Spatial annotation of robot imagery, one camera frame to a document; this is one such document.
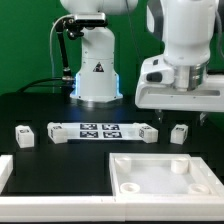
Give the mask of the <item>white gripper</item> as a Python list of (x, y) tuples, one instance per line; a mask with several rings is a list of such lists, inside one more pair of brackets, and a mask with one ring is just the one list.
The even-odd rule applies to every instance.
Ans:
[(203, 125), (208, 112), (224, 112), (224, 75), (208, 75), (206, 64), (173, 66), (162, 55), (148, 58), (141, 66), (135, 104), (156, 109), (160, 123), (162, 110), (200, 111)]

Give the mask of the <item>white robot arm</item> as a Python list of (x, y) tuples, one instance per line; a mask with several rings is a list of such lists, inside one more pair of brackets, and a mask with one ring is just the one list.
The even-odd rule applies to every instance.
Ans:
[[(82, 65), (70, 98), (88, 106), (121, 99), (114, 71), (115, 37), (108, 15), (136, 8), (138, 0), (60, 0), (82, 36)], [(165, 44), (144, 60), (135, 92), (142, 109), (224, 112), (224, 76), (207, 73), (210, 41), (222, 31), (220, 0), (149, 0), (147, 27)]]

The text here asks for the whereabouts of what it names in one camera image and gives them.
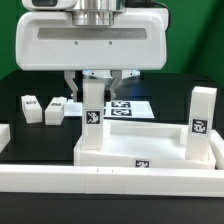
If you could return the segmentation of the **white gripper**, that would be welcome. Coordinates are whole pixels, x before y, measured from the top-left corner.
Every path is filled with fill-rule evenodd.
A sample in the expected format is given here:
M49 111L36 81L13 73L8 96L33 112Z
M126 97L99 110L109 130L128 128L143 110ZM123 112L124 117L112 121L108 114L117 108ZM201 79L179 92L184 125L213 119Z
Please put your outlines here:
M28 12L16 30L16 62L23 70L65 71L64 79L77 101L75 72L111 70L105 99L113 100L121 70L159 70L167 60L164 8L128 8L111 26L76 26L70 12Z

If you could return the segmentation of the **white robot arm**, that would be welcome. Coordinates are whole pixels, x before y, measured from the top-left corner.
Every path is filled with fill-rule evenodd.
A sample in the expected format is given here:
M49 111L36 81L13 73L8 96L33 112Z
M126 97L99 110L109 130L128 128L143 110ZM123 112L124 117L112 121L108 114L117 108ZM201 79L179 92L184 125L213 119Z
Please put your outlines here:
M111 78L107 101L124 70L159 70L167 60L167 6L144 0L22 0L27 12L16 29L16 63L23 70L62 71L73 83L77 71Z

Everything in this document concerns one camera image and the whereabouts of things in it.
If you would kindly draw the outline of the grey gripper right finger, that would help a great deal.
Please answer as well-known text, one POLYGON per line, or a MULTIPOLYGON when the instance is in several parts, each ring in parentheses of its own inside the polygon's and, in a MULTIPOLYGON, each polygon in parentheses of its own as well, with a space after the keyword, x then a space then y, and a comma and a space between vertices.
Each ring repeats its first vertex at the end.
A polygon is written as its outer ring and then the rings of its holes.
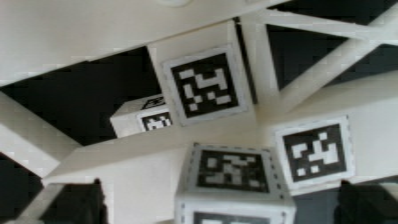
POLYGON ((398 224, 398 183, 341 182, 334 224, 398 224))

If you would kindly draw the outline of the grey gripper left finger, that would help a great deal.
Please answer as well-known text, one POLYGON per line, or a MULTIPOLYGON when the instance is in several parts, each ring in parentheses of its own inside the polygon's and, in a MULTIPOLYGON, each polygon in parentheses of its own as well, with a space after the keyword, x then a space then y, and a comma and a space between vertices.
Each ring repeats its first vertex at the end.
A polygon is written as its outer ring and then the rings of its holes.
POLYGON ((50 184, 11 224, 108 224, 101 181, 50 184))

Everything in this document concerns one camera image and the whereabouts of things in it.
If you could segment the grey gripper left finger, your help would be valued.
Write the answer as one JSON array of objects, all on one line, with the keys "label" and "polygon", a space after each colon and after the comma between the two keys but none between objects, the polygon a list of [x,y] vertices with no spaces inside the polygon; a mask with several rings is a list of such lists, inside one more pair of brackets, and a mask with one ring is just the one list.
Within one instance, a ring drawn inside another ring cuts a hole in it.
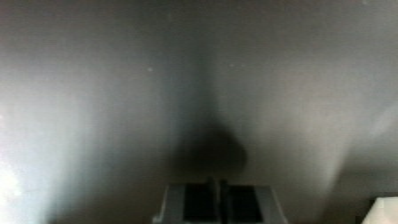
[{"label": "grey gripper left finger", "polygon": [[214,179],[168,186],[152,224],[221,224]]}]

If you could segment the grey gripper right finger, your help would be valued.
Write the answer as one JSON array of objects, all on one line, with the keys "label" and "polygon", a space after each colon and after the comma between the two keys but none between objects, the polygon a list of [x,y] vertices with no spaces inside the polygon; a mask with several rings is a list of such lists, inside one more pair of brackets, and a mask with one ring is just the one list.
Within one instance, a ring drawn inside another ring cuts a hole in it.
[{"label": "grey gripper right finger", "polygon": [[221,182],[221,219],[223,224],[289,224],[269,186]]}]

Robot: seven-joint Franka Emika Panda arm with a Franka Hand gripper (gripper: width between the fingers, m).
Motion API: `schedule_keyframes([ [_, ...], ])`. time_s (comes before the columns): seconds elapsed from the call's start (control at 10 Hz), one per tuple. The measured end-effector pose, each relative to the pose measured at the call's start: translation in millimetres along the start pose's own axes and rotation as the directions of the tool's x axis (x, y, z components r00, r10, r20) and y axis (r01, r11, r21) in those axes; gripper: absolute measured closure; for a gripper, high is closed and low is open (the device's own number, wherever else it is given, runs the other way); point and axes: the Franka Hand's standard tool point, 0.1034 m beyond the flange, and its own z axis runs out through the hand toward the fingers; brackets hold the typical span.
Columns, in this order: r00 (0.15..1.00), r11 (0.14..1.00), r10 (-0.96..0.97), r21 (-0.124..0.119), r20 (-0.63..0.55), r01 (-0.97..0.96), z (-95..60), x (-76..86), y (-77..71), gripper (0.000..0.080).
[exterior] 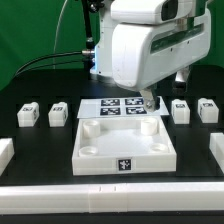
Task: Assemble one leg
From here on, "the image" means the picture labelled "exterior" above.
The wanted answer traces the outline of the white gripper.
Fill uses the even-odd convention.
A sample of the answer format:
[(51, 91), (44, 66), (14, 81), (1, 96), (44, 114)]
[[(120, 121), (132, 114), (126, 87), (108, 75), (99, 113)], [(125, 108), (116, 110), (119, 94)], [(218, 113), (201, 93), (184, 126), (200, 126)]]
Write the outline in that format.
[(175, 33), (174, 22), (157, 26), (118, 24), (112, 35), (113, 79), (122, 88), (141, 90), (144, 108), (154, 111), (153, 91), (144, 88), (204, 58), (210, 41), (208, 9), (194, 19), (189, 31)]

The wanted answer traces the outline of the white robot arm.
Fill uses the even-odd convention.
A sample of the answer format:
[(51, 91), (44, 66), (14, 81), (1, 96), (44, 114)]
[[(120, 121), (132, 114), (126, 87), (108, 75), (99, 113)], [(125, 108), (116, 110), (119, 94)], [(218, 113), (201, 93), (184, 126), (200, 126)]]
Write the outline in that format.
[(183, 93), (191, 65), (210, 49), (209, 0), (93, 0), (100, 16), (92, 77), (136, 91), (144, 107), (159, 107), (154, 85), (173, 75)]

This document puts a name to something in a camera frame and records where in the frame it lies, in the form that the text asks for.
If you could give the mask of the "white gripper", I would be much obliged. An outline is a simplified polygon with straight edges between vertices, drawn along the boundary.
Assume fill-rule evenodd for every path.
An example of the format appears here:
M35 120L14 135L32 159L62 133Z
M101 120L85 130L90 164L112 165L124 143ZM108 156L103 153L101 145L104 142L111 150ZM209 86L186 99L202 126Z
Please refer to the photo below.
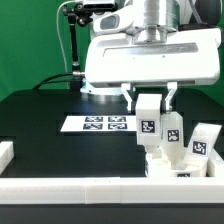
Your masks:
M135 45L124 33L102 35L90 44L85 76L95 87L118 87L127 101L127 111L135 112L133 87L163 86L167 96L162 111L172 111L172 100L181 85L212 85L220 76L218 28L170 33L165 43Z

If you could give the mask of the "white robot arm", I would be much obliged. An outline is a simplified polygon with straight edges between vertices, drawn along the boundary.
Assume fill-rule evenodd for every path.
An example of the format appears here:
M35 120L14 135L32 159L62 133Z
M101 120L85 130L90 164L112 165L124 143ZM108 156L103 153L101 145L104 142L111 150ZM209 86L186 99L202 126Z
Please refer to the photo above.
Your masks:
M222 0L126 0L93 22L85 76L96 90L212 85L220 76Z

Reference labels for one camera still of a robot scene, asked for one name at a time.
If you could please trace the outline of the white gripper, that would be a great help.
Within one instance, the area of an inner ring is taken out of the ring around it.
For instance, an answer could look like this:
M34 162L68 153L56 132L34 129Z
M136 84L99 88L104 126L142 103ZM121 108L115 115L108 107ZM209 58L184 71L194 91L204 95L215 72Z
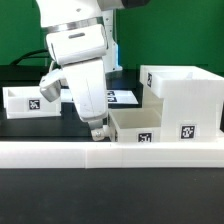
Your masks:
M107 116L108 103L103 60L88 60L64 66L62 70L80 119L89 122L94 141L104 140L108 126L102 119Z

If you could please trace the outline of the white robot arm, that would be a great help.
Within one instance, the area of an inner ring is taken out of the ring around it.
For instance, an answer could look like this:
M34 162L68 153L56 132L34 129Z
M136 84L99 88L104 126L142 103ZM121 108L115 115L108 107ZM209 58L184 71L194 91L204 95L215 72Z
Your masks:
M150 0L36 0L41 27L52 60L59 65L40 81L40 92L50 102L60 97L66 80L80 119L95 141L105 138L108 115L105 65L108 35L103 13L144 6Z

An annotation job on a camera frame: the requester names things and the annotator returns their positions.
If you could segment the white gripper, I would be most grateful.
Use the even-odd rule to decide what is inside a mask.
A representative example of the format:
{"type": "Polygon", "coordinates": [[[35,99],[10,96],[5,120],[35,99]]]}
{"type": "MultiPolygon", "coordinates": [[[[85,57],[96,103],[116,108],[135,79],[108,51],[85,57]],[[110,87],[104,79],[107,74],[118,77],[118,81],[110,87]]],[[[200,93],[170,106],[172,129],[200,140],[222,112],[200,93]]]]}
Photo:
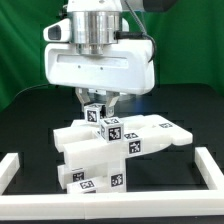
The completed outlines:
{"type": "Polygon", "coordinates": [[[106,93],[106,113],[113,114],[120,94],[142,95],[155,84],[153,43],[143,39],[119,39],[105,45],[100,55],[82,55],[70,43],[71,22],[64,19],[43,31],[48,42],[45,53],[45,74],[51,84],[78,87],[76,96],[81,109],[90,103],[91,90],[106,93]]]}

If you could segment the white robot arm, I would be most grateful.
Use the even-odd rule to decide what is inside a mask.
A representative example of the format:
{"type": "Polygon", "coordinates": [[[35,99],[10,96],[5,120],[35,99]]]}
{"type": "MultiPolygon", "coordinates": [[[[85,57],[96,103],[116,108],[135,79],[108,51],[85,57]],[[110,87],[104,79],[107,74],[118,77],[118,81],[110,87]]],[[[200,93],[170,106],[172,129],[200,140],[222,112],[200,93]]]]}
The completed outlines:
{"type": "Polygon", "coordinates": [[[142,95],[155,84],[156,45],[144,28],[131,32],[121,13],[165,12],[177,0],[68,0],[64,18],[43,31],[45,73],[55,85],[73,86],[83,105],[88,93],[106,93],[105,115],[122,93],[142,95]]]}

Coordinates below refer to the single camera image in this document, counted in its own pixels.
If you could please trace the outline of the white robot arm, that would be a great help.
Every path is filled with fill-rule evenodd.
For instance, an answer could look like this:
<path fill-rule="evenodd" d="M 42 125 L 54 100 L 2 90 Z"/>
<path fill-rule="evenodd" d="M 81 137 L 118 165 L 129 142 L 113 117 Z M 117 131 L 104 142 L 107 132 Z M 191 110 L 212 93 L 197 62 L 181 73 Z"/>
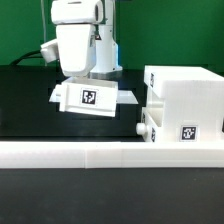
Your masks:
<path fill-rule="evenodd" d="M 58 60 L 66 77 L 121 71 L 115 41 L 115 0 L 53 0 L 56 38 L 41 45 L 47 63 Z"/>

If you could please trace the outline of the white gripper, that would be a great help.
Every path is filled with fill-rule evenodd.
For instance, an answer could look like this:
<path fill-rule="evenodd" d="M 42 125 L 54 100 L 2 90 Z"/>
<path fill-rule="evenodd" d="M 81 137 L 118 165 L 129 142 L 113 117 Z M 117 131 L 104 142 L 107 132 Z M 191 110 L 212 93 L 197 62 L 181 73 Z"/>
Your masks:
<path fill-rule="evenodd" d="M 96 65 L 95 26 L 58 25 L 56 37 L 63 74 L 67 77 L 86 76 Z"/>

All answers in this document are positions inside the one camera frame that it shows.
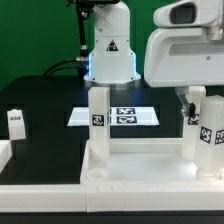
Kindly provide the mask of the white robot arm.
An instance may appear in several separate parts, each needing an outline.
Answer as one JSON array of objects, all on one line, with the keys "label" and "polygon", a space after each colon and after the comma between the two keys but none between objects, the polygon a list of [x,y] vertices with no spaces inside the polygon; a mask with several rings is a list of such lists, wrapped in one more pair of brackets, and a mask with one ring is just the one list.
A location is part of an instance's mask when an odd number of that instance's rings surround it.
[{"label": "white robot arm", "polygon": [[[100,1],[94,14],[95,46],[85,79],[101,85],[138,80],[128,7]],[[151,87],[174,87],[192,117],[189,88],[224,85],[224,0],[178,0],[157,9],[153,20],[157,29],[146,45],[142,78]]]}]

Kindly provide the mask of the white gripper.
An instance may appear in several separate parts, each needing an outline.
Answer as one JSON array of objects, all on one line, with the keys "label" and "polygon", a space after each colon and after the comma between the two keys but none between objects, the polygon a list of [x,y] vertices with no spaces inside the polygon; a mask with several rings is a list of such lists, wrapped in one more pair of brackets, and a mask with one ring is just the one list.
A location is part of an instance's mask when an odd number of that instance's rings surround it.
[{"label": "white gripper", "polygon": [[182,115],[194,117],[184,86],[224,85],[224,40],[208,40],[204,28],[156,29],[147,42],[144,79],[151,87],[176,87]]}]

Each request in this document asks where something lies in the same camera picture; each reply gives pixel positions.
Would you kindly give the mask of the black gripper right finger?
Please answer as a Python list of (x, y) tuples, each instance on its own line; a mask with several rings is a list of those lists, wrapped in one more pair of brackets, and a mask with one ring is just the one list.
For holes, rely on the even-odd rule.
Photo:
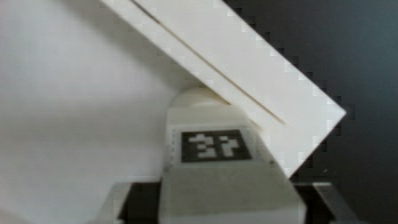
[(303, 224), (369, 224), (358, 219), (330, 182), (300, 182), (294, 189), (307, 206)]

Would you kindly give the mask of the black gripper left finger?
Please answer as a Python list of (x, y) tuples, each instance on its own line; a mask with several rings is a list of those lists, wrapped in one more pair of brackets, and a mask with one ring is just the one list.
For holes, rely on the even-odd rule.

▸ **The task**:
Using the records above, state how many lines contain "much"; a single number is the whole answer.

▸ **Written response**:
2